• **EXERCISE OBJECTIVE**: Reproduce the listing below in its entirety. Change nothing.
+ + + +
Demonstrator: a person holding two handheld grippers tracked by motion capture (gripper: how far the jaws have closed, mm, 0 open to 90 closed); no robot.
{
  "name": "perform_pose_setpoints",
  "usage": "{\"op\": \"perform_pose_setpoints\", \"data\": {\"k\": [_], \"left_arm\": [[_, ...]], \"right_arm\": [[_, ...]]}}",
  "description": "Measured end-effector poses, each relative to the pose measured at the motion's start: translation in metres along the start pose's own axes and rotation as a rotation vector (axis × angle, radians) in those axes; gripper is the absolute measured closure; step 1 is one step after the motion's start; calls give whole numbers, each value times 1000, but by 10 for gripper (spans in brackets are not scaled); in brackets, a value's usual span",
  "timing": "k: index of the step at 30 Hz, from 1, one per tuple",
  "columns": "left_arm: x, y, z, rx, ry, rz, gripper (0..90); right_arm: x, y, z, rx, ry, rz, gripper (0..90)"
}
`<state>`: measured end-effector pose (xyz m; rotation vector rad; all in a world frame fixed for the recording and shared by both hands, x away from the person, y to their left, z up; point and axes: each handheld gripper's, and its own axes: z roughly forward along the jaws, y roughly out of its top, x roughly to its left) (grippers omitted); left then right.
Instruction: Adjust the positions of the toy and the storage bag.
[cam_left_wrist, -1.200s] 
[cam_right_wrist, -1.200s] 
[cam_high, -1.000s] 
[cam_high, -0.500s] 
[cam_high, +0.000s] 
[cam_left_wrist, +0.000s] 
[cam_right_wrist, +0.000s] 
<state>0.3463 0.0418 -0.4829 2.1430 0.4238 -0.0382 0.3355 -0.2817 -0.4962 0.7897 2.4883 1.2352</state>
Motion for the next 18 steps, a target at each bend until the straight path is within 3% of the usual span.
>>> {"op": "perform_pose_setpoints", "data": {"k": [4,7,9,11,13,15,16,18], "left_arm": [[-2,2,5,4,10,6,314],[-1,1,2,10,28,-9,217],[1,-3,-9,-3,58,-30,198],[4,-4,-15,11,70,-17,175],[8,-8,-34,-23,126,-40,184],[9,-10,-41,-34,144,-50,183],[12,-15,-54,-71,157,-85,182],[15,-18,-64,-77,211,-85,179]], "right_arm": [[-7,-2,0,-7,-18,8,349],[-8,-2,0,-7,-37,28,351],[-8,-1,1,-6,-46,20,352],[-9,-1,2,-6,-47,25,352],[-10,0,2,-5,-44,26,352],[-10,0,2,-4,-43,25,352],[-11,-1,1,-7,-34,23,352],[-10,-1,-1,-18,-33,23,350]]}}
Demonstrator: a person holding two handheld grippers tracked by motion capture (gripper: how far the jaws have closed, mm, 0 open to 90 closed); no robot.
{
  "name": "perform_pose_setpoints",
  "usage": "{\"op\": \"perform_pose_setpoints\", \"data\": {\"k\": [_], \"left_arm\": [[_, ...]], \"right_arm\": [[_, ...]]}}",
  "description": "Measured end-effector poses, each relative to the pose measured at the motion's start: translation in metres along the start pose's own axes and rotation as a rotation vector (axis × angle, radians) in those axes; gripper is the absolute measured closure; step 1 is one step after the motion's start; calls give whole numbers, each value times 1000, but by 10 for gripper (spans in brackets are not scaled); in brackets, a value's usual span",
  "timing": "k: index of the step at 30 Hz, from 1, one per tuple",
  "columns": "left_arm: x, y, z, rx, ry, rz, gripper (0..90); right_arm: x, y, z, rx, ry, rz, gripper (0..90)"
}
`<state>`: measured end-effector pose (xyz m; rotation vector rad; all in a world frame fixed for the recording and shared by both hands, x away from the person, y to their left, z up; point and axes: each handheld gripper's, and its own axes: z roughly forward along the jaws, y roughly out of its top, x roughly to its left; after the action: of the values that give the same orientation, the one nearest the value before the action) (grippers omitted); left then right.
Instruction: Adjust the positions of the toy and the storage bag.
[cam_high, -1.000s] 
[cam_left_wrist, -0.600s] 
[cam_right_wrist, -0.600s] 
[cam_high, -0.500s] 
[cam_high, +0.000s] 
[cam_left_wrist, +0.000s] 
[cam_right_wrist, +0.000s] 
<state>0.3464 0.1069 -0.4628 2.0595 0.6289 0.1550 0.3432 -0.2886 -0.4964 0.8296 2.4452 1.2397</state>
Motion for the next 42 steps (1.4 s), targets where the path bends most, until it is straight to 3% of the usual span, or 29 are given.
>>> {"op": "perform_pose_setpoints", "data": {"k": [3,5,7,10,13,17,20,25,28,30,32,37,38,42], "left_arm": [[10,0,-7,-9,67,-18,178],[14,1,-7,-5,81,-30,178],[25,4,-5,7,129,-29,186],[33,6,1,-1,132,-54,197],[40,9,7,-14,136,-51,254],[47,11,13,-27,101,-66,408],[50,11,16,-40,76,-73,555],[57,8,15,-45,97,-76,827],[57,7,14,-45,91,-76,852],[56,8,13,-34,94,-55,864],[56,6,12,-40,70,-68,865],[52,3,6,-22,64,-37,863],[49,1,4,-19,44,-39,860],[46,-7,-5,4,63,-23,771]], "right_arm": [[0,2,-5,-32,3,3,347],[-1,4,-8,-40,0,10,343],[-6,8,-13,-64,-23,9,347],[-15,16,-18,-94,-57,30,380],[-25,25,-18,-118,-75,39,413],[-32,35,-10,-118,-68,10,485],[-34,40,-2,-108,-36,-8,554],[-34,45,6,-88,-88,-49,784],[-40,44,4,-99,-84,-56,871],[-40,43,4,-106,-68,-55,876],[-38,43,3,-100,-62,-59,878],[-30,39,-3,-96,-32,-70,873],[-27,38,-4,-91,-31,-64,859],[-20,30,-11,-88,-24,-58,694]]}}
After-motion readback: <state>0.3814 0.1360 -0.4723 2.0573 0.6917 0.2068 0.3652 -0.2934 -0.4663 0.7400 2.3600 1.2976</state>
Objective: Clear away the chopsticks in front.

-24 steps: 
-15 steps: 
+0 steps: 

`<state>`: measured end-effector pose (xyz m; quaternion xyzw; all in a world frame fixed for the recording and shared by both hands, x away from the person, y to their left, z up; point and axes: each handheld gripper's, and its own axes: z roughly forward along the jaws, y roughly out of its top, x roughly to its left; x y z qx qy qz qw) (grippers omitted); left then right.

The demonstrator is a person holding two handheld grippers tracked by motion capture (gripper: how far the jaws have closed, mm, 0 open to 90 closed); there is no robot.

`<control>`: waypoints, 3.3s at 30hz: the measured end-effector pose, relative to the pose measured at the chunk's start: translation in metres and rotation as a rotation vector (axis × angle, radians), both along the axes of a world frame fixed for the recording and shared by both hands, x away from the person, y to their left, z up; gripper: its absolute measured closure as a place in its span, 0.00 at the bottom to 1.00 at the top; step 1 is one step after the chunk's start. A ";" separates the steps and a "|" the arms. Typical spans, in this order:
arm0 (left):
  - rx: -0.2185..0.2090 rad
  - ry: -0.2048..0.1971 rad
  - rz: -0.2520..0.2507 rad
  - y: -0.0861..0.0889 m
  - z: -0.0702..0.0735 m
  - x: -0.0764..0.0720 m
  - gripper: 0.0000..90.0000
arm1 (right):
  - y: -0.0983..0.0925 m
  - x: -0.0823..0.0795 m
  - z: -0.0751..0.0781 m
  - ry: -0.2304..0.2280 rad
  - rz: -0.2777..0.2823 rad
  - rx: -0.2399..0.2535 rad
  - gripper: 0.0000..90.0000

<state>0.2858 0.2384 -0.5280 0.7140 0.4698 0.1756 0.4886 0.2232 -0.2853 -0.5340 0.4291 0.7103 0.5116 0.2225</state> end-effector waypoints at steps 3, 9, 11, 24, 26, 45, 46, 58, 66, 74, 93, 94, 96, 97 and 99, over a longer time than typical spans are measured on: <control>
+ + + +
• **EXERCISE ANSWER**:
Demonstrator: a person holding two handheld grippers tracked by motion capture (gripper: how far the jaws have closed, mm, 0 open to 90 closed); no robot.
{
  "name": "perform_pose_setpoints",
  "usage": "{\"op\": \"perform_pose_setpoints\", \"data\": {\"k\": [_], \"left_arm\": [[_, ...]], \"right_arm\": [[_, ...]]}}",
  "description": "Measured end-effector poses, each relative to the pose measured at the motion's start: translation in metres along the start pose's own axes and rotation as a rotation vector (axis × angle, radians) in those axes; gripper is the absolute measured closure; step 1 is one step after the motion's start; calls give whole numbers, each value times 1000, but by 10 for gripper (spans in brackets are not scaled); in brackets, a value's usual span",
  "timing": "k: index of the step at 30 Hz, from 1, one per tuple",
  "columns": "left_arm: x, y, z, rx, ry, rz, gripper (0..90); right_arm: x, y, z, rx, ry, rz, gripper (0..90)"
}
`<state>`: measured end-effector pose (xyz m; rotation vector rad; all in a world frame fixed for the recording and shared by both hands, x away from the person, y to their left, z up; point and axes: each handheld gripper's, and its own axes: z roughly forward along the jaws, y roughly out of its top, x roughly to its left) (grippers omitted); left then right.
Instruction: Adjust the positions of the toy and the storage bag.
[cam_left_wrist, -1.200s] 
[cam_right_wrist, -1.200s] 
[cam_high, -1.000s] 
[cam_high, -0.500s] 
[cam_high, +0.000s] 
[cam_left_wrist, +0.000s] 
[cam_right_wrist, +0.000s] 
<state>0.3463 0.0418 -0.4829 2.1430 0.4238 -0.0382 0.3355 -0.2817 -0.4962 0.7897 2.4883 1.2352</state>
Motion for the next 18 steps, a target at each bend until the straight path is within 3% of the usual span.
>>> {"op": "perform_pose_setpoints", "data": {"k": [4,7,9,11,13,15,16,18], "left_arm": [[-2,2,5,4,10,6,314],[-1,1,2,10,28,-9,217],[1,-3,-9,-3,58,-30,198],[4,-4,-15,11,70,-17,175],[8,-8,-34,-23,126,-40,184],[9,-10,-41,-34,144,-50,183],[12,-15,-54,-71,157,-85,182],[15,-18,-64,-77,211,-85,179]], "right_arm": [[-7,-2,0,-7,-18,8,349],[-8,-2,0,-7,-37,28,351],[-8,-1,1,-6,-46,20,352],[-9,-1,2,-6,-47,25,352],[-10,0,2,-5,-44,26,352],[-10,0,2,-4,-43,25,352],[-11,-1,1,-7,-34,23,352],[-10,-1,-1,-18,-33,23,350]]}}
Demonstrator: a person holding two handheld grippers tracked by motion capture (gripper: how far the jaws have closed, mm, 0 open to 90 closed); no robot.
{
  "name": "perform_pose_setpoints",
  "usage": "{\"op\": \"perform_pose_setpoints\", \"data\": {\"k\": [_], \"left_arm\": [[_, ...]], \"right_arm\": [[_, ...]]}}",
  "description": "Measured end-effector poses, each relative to the pose measured at the motion's start: translation in metres along the start pose's own axes and rotation as a rotation vector (axis × angle, radians) in those axes; gripper is the absolute measured closure; step 1 is one step after the motion's start; calls give whole numbers, each value times 1000, but by 10 for gripper (spans in brackets are not scaled); in brackets, a value's usual span",
  "timing": "k: index of the step at 30 Hz, from 1, one per tuple",
  "columns": "left_arm: x, y, z, rx, ry, rz, gripper (0..90); right_arm: x, y, z, rx, ry, rz, gripper (0..90)"
}
`<state>`: measured end-effector pose (xyz m; rotation vector rad; all in a world frame fixed for the recording and shared by both hands, x away from the person, y to their left, z up; point and axes: each handheld gripper's, and its own axes: z roughly forward along the jaws, y roughly out of its top, x roughly to its left; after the action: of the values that give the same orientation, the one nearest the value before the action) (grippers omitted); left then right.
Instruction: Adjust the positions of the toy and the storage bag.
[cam_high, -1.000s] 
[cam_left_wrist, -0.600s] 
[cam_right_wrist, -0.600s] 
[cam_high, -0.500s] 
[cam_high, +0.000s] 
[cam_left_wrist, +0.000s] 
[cam_right_wrist, +0.000s] 
<state>0.3464 0.1069 -0.4628 2.0595 0.6289 0.1550 0.3432 -0.2886 -0.4964 0.8296 2.4452 1.2397</state>
Motion for the next 42 steps (1.4 s), targets where the path bends most, until it is straight to 3% of the usual span, or 29 are given.
>>> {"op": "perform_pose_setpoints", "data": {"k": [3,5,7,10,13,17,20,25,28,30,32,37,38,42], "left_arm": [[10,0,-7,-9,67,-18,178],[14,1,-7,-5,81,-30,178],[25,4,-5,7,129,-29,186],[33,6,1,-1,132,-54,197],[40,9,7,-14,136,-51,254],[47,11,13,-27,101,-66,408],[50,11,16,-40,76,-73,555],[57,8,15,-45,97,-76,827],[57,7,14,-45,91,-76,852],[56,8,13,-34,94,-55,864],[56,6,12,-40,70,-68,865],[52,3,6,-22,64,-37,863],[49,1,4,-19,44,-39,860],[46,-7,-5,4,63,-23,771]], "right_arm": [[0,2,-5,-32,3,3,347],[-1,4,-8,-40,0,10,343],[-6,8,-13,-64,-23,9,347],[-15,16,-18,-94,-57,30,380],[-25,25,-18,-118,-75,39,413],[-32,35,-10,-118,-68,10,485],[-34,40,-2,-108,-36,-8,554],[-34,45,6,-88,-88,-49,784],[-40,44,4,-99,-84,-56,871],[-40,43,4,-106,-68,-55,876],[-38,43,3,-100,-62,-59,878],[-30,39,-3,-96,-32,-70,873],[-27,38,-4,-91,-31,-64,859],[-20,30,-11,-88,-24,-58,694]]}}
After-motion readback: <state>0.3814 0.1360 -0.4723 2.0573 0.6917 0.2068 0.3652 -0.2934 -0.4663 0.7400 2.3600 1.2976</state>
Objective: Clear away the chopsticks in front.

-24 steps: 
-15 steps: 
+0 steps: 

`<state>`: measured end-effector pose (xyz m; quaternion xyzw; all in a world frame fixed for the recording and shared by both hands, x away from the person, y to their left, z up; point and axes: each handheld gripper's, and its own axes: z roughly forward along the jaws, y roughly out of its top, x roughly to its left; x y z qx qy qz qw) (grippers omitted); left then right.

The demonstrator is a person holding two handheld grippers tracked by motion capture (gripper: how far the jaws have closed, mm, 0 open to 90 closed); there is no robot.

`<control>`: waypoints, 3.3s at 30hz: the measured end-effector pose, relative to the pose measured at the chunk's start: translation in metres and rotation as a rotation vector (axis × angle, radians), both along the axes of a world frame fixed for the recording and shared by both hands, x away from the person, y to their left, z up; gripper: its absolute measured closure as a place in its span, 0.00 at the bottom to 1.00 at the top; step 1 is one step after the chunk's start. A ";" separates the steps and a "|" the arms. Typical spans, in this order:
arm0 (left):
  - rx: -0.2185..0.2090 rad
  - ry: -0.2048..0.1971 rad
  - rz: -0.2520..0.2507 rad
  - y: -0.0861..0.0889 m
  - z: -0.0702..0.0735 m
  - x: -0.0764..0.0720 m
  - gripper: 0.0000..90.0000
arm1 (right):
  - y: -0.0983..0.0925 m
  - x: -0.0823..0.0795 m
  - z: -0.0751..0.0781 m
  - ry: -0.2304..0.2280 rad
  - rz: -0.2777..0.2823 rad
  - rx: -0.2399..0.2535 rad
  - gripper: 0.0000..90.0000

<state>0.2858 0.2384 -0.5280 0.7140 0.4698 0.1756 0.4886 0.2232 -0.2853 -0.5340 0.4291 0.7103 0.5116 0.2225</state> end-effector waypoints at steps 3, 9, 11, 24, 26, 45, 46, 58, 66, 74, 93, 94, 96, 97 and 99, over a longer time than typical spans are measured on: <control>

No additional answer is needed here.